Empezaron a hablar, uno después de otro. No tenían con qué hacer una tubería para traer agua. El farolero les explicó:
Los postes de los faroles son plásticos. Y están huecos por dentro.
Enseguida se dirigieron al paseo para desarmar las farolas y construir una especie de acueducto para llevar el agua hasta las calles. Cuando terminaron comenzó a inundarse la ciudad. Muchos habitantes cayeron al suelo y fueron empapados completamente.
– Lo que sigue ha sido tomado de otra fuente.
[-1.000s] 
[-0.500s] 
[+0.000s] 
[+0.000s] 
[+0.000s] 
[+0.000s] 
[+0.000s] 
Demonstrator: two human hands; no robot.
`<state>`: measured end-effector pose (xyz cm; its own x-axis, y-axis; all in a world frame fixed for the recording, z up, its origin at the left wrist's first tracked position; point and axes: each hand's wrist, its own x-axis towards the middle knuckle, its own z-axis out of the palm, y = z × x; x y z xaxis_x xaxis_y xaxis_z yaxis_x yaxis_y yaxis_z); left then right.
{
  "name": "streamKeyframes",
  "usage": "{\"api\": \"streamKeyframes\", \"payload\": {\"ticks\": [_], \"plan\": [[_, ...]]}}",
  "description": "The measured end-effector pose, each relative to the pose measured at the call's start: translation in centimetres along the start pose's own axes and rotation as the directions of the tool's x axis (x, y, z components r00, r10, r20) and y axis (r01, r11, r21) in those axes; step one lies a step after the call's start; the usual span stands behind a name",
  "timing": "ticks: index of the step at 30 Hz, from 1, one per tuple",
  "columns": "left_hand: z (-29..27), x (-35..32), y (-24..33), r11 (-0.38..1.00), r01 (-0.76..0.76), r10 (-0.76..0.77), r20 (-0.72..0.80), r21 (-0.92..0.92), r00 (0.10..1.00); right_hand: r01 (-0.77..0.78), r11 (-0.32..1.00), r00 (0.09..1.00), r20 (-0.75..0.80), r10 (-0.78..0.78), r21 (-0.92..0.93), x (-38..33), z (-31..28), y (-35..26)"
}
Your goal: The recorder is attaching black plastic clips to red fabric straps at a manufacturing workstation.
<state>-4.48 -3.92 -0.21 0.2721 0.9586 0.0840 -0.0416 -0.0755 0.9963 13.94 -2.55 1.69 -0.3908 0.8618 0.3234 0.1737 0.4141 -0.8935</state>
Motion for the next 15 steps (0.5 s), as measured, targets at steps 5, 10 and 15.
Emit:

Pero las polillas  se quedaron aisladas en el parque donde devoraron bancos, hierbas, y todo lo que encontraron.
Al despertar, Marilú fue a contemplar la ciudad y se quedó asombrada. Todo estaba lleno de agua y nada quedaba en el parque. Pensó que no había sido buena la idea de que la ciudad estuviera cerca del mar pero luego descubrió la tubería, y supuso que algo verdaderamente grave había ocurrido.
Deben ser las polillas. Ya lo dice abuela: donde hay papel primero, llegan las polillas después, si no se tiene cuidado. Ellos tuvieron que enfrentarlas solos, fueron muy valientes. Tendré que arreglarlo.
En la tranquilidad de la noche, las lindas calles se alumbran con sus faroles, cansadas de estar así derechas y desiertas. Sí, porque hoy se estrena la obra y todos los habitantes quieren ver la función. Bueno, todos no. El niño aquel, el del banco bajo el framboyán, desapareció. Es que las polillas estaban en el parque y él  también era todo de papel.
Después habrá que seguir contando los sucesos de la ciudad. Ahora no, porque voy al teatro. ¡Por nada del mundo perdería esa función!